REQUIREMENT -
All the records that follow need to be reproduced exactly. Omit the images.

EXTRACTED MATERIAL -

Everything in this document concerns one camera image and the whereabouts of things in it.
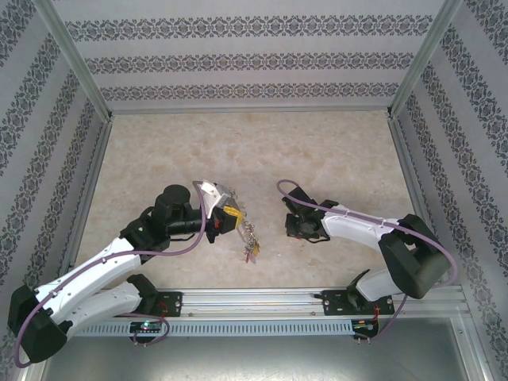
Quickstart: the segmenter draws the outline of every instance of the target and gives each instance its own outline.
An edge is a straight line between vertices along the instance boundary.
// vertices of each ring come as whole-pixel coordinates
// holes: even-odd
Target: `patterned wallpaper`
[[[508,379],[508,8],[463,3],[398,116],[495,379]]]
[[[0,380],[13,373],[10,296],[54,279],[102,121],[29,0],[0,1]]]
[[[442,3],[54,1],[113,111],[389,106]]]

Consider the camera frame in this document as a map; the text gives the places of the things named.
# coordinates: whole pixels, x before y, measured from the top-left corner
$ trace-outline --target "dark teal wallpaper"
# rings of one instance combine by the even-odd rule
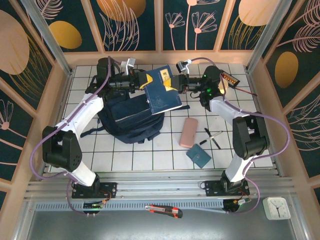
[[[52,65],[8,1],[0,1],[0,78],[37,109]]]
[[[283,107],[320,72],[320,1],[306,0],[266,63]]]
[[[81,0],[36,0],[63,52],[97,52]]]
[[[297,0],[292,0],[292,2],[290,4],[290,7],[289,7],[288,11],[286,12],[286,14],[284,15],[284,17],[283,17],[278,29],[275,31],[275,33],[273,34],[269,44],[265,48],[265,50],[264,50],[264,52],[262,54],[263,58],[265,58],[265,56],[267,55],[271,45],[274,43],[275,38],[278,36],[280,30],[282,29],[283,25],[285,24],[287,18],[289,17],[289,15],[290,15],[292,9],[294,8],[294,6],[296,5],[296,3],[297,3]]]
[[[226,0],[163,1],[163,50],[212,50]]]
[[[309,177],[320,174],[320,85],[286,118]]]
[[[12,180],[33,118],[0,90],[0,179]]]
[[[221,50],[253,50],[277,3],[277,0],[236,0]]]
[[[105,51],[156,50],[154,0],[90,0]]]

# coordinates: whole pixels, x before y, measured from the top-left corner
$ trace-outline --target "red cable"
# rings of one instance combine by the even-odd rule
[[[251,95],[253,95],[253,96],[258,97],[258,95],[257,95],[257,94],[255,94],[255,93],[253,93],[253,92],[246,91],[246,90],[241,89],[241,88],[238,88],[238,87],[235,87],[235,89],[237,89],[237,90],[239,90],[239,91],[242,91],[242,92],[245,92],[245,93],[247,93],[247,94],[251,94]]]

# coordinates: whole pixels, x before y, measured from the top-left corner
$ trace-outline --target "white clock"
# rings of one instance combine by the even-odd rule
[[[266,218],[269,220],[290,219],[290,211],[286,199],[280,196],[270,196],[263,201]]]

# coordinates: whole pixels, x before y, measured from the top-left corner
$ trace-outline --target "blue book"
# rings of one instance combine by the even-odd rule
[[[178,90],[170,87],[172,72],[169,65],[146,71],[152,82],[144,87],[152,114],[160,114],[182,106]]]

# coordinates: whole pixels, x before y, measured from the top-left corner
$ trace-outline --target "white tile floor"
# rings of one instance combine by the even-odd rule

ANSWER AREA -
Everything in this document concerns one camera image and the whereabouts of things in it.
Quickstart: the segmenter draws the outline of every instance of the target and gives each instance its own outline.
An edge is a straight line between vertices along the instance boundary.
// vertices of each ring come as whole-pixel coordinates
// holes: even-odd
Target: `patterned wallpaper`
[[[508,379],[508,8],[463,3],[398,116],[495,379]]]
[[[0,380],[13,373],[10,296],[54,279],[102,121],[29,0],[0,1]]]
[[[442,3],[54,1],[113,111],[389,106]]]

Consider the camera frame in this document as a map; the text gives the places of the things named.
# coordinates: whole pixels, x before y, measured from the top-left corner
$ trace-outline --target "dark teal wallpaper"
# rings of one instance combine by the even-odd rule
[[[52,65],[8,1],[0,1],[0,78],[37,109]]]
[[[283,107],[320,72],[320,1],[306,0],[266,63]]]
[[[81,0],[36,0],[63,52],[97,52]]]
[[[297,0],[292,0],[292,2],[290,4],[290,7],[289,7],[288,11],[286,12],[286,14],[284,15],[284,17],[283,17],[278,29],[275,31],[275,33],[273,34],[269,44],[265,48],[265,50],[264,50],[264,52],[262,54],[263,58],[265,58],[265,56],[267,55],[271,45],[274,43],[275,38],[278,36],[280,30],[282,29],[283,25],[285,24],[287,18],[289,17],[289,15],[290,15],[292,9],[294,8],[294,6],[296,5],[296,3],[297,3]]]
[[[226,0],[163,1],[163,50],[212,50]]]
[[[309,177],[320,174],[320,85],[286,118]]]
[[[12,180],[33,118],[0,90],[0,179]]]
[[[221,50],[253,50],[277,3],[277,0],[236,0]]]
[[[105,51],[156,50],[154,0],[90,0]]]

# coordinates: whole pixels, x before y, measured from the top-left corner
$ trace-outline --target "red cable"
# rings of one instance combine by the even-odd rule
[[[251,95],[253,95],[253,96],[258,97],[258,95],[257,95],[257,94],[255,94],[255,93],[253,93],[253,92],[246,91],[246,90],[241,89],[241,88],[238,88],[238,87],[235,87],[235,89],[237,89],[237,90],[239,90],[239,91],[242,91],[242,92],[245,92],[245,93],[247,93],[247,94],[251,94]]]

# coordinates: whole pixels, x before y, measured from the top-left corner
$ trace-outline --target "white clock"
# rings of one instance combine by the even-odd rule
[[[266,218],[269,220],[290,219],[290,211],[286,199],[280,196],[270,196],[263,201]]]

# coordinates: whole pixels, x before y, measured from the top-left corner
$ trace-outline --target "blue book"
# rings of one instance combine by the even-odd rule
[[[178,90],[170,87],[172,72],[169,65],[146,71],[152,82],[144,87],[152,114],[160,114],[182,106]]]

# coordinates: whole pixels, x before y, measured from the top-left corner
$ trace-outline --target "white tile floor"
# rings of one instance combine by the even-odd rule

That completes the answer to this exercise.